“I don’t know, I . . .” It had taken me a second to work out where the HOME button was, but when I pressed it, the screen lit up. And I swear to God, when I saw what was on it, I almost dropped the phone in the water.
“Abi?” said Fash, when he saw my face. “What’s wrong?”
For a moment I didn’t answer. But when he said my name again, I turned the phone toward him.

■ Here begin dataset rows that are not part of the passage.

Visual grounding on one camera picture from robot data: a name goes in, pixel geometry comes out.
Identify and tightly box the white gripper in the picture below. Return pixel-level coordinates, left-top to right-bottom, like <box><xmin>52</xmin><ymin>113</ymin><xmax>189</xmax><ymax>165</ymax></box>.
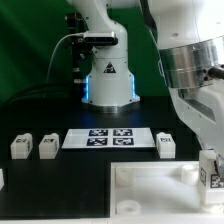
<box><xmin>169</xmin><ymin>81</ymin><xmax>224</xmax><ymax>157</ymax></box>

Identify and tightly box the black camera on stand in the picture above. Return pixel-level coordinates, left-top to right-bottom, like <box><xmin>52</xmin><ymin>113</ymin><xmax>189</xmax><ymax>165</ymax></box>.
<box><xmin>78</xmin><ymin>31</ymin><xmax>118</xmax><ymax>46</ymax></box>

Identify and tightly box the white camera cable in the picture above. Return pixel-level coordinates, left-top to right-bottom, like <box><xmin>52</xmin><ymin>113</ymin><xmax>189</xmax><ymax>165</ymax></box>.
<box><xmin>45</xmin><ymin>32</ymin><xmax>85</xmax><ymax>84</ymax></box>

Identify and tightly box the white square table top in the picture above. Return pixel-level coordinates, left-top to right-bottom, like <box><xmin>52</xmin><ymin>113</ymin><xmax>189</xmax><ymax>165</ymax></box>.
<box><xmin>110</xmin><ymin>161</ymin><xmax>224</xmax><ymax>224</ymax></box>

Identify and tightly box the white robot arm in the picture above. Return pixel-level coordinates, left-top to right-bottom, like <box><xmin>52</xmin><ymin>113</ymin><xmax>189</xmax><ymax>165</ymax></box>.
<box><xmin>66</xmin><ymin>0</ymin><xmax>224</xmax><ymax>157</ymax></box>

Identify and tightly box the black camera stand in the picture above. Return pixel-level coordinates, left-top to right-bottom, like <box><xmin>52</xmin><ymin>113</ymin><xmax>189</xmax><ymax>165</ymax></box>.
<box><xmin>65</xmin><ymin>13</ymin><xmax>92</xmax><ymax>99</ymax></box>

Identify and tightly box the white sheet with markers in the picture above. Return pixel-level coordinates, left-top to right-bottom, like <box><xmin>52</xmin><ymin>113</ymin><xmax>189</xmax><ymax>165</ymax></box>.
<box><xmin>62</xmin><ymin>128</ymin><xmax>155</xmax><ymax>149</ymax></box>

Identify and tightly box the black cable bundle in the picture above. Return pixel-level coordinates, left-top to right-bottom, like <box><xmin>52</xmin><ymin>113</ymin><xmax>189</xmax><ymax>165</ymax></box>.
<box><xmin>0</xmin><ymin>83</ymin><xmax>84</xmax><ymax>114</ymax></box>

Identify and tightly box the white block left edge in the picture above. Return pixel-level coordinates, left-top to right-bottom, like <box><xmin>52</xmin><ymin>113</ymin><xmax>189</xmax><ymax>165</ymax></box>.
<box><xmin>0</xmin><ymin>169</ymin><xmax>4</xmax><ymax>191</ymax></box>

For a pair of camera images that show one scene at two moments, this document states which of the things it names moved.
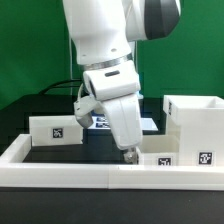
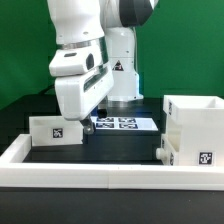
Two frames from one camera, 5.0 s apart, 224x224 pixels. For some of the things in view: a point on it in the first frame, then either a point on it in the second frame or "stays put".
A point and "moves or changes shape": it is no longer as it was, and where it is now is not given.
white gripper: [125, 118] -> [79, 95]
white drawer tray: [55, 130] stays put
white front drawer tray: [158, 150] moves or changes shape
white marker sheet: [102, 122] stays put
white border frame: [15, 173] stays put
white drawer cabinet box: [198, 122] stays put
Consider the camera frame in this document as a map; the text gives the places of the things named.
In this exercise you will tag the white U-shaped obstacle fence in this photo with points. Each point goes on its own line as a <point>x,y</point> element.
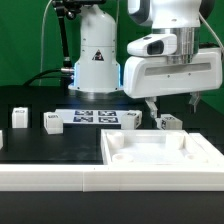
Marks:
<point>104,177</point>

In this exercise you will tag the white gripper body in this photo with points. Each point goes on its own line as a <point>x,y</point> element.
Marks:
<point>153,77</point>

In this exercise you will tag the white square tabletop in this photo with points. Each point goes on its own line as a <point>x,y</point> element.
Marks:
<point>151,147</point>

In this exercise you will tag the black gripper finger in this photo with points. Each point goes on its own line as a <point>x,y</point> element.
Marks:
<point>151,103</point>
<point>194,100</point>

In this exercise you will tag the white sheet with tags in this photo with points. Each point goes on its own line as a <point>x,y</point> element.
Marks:
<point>80,116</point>

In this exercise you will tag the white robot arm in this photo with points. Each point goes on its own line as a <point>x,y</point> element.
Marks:
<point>168,61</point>

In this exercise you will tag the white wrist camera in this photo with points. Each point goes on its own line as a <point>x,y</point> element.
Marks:
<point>153,45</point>

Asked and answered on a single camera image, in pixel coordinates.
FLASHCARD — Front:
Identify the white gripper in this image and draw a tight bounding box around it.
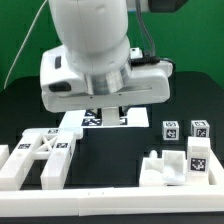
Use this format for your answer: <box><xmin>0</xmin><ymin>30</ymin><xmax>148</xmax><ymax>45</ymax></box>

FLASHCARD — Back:
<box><xmin>39</xmin><ymin>44</ymin><xmax>174</xmax><ymax>114</ymax></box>

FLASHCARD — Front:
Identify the white chair seat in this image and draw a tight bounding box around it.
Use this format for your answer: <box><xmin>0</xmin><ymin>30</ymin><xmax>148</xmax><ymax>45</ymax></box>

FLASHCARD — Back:
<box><xmin>138</xmin><ymin>149</ymin><xmax>221</xmax><ymax>188</ymax></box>

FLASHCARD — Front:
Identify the white part at left edge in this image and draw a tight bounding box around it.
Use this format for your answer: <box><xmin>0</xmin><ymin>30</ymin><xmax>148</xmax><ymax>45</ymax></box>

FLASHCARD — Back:
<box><xmin>0</xmin><ymin>145</ymin><xmax>9</xmax><ymax>169</ymax></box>

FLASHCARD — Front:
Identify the white tagged cube left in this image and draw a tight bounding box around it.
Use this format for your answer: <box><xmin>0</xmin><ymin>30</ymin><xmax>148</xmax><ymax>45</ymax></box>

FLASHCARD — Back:
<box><xmin>162</xmin><ymin>121</ymin><xmax>179</xmax><ymax>140</ymax></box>

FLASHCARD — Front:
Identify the white tagged cube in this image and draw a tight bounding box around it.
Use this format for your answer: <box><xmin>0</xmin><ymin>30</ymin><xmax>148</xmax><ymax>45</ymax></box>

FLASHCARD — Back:
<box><xmin>191</xmin><ymin>120</ymin><xmax>210</xmax><ymax>138</ymax></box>
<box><xmin>162</xmin><ymin>121</ymin><xmax>179</xmax><ymax>140</ymax></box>

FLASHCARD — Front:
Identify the white tagged cube right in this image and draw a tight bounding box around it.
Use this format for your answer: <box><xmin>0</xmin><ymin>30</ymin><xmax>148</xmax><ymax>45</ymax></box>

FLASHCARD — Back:
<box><xmin>191</xmin><ymin>120</ymin><xmax>210</xmax><ymax>138</ymax></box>

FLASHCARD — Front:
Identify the white U-shaped obstacle fence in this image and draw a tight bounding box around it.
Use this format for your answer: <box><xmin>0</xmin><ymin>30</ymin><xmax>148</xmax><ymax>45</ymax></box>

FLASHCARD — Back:
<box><xmin>0</xmin><ymin>161</ymin><xmax>224</xmax><ymax>217</ymax></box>

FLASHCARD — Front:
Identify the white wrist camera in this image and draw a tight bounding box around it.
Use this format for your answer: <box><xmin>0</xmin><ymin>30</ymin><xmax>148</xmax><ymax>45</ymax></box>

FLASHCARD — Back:
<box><xmin>40</xmin><ymin>45</ymin><xmax>87</xmax><ymax>97</ymax></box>

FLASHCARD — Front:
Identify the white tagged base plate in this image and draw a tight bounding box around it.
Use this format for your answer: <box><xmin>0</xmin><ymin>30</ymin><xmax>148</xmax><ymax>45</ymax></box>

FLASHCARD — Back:
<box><xmin>59</xmin><ymin>107</ymin><xmax>149</xmax><ymax>139</ymax></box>

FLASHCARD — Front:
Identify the white chair back frame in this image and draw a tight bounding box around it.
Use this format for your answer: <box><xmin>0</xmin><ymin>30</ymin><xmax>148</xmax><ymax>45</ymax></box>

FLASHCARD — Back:
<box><xmin>0</xmin><ymin>128</ymin><xmax>78</xmax><ymax>191</ymax></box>

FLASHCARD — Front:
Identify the white cable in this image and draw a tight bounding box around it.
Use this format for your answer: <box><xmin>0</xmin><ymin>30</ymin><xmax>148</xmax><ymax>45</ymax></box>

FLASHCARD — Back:
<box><xmin>3</xmin><ymin>0</ymin><xmax>50</xmax><ymax>90</ymax></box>

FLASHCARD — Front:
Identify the grey braided cable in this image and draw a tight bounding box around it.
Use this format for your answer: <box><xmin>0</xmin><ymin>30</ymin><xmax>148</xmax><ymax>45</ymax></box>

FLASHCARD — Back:
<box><xmin>134</xmin><ymin>0</ymin><xmax>174</xmax><ymax>66</ymax></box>

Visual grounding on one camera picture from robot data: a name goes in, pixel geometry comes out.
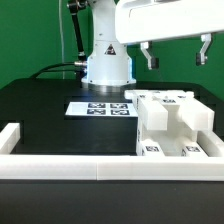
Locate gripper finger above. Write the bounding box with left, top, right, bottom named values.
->
left=140, top=42, right=159, bottom=70
left=196, top=33, right=212, bottom=66

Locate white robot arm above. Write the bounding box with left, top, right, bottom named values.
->
left=82, top=0, right=224, bottom=91

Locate white marker sheet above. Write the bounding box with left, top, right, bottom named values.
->
left=65, top=102, right=137, bottom=117

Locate black cable bundle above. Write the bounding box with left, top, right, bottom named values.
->
left=29, top=61, right=88, bottom=80

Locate white hanging cable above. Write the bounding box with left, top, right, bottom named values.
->
left=58, top=0, right=66, bottom=80

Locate white U-shaped obstacle frame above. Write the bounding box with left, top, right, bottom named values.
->
left=0, top=123, right=224, bottom=181

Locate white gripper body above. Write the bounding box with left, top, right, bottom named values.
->
left=115, top=0, right=224, bottom=44

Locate white chair back frame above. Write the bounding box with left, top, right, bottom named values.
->
left=124, top=90, right=214, bottom=131

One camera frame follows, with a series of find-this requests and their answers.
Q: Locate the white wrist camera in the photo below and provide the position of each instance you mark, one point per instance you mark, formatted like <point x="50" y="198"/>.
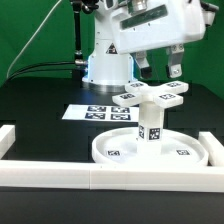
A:
<point x="209" y="11"/>

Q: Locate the white round table top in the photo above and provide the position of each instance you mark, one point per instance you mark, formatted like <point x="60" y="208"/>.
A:
<point x="134" y="147"/>

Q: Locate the paper sheet with markers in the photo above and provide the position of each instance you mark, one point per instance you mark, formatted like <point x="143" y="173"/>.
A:
<point x="101" y="113"/>

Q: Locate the white fence bar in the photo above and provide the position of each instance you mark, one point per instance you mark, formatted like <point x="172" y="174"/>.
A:
<point x="214" y="148"/>
<point x="7" y="138"/>
<point x="107" y="177"/>

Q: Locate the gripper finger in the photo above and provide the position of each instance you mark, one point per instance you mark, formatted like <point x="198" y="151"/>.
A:
<point x="175" y="55"/>
<point x="140" y="59"/>

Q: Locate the white front fence bar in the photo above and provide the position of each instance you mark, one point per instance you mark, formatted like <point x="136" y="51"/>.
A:
<point x="107" y="177"/>

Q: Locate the black camera stand pole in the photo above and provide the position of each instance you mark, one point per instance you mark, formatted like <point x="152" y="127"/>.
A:
<point x="78" y="6"/>

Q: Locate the white right fence bar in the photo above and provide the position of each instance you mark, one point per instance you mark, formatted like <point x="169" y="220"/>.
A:
<point x="214" y="148"/>

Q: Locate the white left fence bar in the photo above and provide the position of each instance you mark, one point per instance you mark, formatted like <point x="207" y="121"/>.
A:
<point x="7" y="138"/>

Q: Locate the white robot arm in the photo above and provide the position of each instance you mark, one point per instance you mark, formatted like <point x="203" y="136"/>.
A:
<point x="108" y="70"/>

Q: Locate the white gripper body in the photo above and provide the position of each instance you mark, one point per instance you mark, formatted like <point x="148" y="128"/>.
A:
<point x="139" y="25"/>

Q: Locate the white cross-shaped table base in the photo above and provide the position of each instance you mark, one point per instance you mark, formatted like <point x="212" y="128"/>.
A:
<point x="166" y="95"/>

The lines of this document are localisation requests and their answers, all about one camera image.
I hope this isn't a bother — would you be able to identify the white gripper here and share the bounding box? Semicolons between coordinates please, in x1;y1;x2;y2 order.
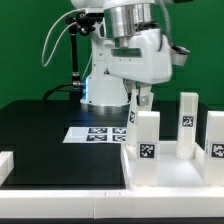
105;29;190;111

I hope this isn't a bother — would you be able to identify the white desk top tray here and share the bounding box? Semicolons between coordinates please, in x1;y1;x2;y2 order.
121;141;224;190

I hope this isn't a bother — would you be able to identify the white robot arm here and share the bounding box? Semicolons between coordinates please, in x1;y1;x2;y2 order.
71;0;192;113

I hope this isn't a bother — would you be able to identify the fiducial marker sheet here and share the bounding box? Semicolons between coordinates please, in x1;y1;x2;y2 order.
63;127;126;143

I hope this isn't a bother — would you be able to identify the white left barrier block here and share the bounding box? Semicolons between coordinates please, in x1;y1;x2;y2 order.
0;151;14;187

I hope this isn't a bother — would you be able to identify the black base cable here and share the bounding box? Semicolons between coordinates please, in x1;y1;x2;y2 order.
42;82;84;101

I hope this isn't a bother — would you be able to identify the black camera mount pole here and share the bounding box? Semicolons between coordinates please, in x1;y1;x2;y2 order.
65;12;95;101

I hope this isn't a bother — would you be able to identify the silver depth camera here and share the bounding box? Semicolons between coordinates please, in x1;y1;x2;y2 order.
85;8;104;21

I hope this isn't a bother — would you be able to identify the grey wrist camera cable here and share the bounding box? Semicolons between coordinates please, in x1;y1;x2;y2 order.
156;0;174;48

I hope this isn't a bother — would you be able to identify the white front barrier wall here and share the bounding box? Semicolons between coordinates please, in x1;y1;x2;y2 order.
0;187;224;219

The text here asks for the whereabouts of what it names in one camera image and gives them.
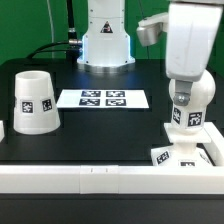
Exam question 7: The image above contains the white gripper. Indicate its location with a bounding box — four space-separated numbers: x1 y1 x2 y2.
137 0 223 106

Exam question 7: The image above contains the white lamp bulb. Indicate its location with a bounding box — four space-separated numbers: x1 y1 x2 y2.
171 70 216 134

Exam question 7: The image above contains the white lamp base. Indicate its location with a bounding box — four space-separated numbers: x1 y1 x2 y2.
151 123 212 167

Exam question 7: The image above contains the white lamp shade cone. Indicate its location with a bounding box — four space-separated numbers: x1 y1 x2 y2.
13 70 60 135

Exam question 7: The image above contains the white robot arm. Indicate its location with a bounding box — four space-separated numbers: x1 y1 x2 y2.
78 0 224 106

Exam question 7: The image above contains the white right fence bar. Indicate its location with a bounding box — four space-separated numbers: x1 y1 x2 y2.
204 122 224 167

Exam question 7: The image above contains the white fence bar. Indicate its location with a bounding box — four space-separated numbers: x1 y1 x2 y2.
204 122 224 167
0 165 224 195

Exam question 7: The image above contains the white marker sheet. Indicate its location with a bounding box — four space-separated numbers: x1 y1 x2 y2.
57 89 149 109

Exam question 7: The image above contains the white left fence block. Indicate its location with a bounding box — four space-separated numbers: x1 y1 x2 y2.
0 120 5 142

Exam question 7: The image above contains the white front fence bar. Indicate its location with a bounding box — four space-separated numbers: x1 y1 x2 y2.
0 165 224 195

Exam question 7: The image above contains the black cable bundle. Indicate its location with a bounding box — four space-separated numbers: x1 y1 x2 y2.
26 0 83 60

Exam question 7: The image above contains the thin white cable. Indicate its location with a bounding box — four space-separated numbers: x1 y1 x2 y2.
46 0 55 44

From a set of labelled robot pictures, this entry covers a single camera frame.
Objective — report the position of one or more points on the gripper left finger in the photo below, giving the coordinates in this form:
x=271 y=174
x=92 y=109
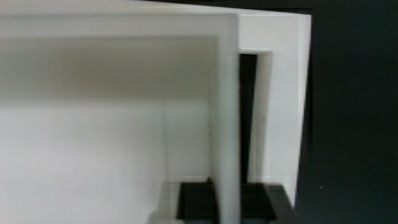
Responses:
x=198 y=205

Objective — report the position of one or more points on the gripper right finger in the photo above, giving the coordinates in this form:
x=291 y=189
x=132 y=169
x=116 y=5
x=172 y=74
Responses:
x=267 y=208

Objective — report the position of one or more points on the white drawer cabinet frame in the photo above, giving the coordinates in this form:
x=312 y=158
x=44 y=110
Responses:
x=152 y=99

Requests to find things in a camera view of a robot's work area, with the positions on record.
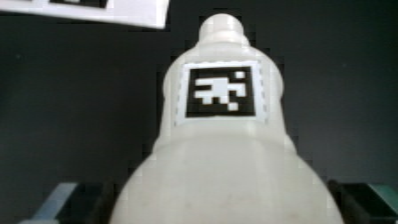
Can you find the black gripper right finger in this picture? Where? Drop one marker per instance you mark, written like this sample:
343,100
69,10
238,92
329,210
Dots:
366,202

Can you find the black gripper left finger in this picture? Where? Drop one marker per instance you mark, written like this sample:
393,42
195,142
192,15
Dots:
76,205

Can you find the white lamp bulb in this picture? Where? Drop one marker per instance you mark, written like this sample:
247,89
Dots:
224,175

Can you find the white marker tag sheet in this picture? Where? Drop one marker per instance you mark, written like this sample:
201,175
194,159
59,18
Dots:
133,12

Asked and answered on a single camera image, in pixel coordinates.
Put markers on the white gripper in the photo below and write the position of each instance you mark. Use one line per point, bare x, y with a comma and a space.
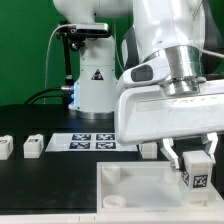
145, 114

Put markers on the white square tabletop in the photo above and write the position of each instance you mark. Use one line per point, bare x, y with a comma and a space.
133, 193

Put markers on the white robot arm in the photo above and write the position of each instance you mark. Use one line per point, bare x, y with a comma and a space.
140, 63

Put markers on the white sheet with markers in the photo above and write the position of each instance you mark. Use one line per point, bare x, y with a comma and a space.
61, 142

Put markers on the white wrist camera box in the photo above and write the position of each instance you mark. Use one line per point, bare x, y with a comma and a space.
148, 73

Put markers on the black camera on stand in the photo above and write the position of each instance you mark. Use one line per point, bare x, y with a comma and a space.
73, 37

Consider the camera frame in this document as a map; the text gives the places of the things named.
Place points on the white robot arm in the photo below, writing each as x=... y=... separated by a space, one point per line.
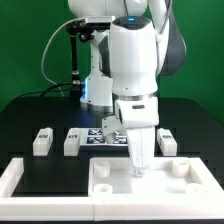
x=132 y=43

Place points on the white desk top panel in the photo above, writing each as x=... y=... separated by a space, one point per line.
x=165 y=175

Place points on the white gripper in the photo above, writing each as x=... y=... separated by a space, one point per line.
x=139 y=118

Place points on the marker tag base plate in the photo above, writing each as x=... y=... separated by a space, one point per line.
x=93 y=136

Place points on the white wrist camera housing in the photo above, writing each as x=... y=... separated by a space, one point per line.
x=110 y=126

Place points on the grey camera on stand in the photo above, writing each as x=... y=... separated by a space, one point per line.
x=99 y=22

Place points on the white U-shaped fence frame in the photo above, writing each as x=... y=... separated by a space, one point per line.
x=103 y=206

There was a photograph, you see. On the lock screen. You’ve probably got one on yours. Like, of your family or something. Your kids. Me, I’ve got a picture I took at the start of the summer, of the six of us sitting on the beach, that time we went down to the dunes. I used a selfie stick, but even so, we’re all crushed together. I’m on one side next to Cora, and the boys are in a bundle on the other. Sadie’s in the middle, laughing her head off. I love that photo because it reminds me of Sadie when she was happy.
And that’s what gave me such a shock. Because the thing was, on the phone—on this Nokia I’d found in the middle of the forest, lying in the mud by the stream—the lock screen was the very same photo.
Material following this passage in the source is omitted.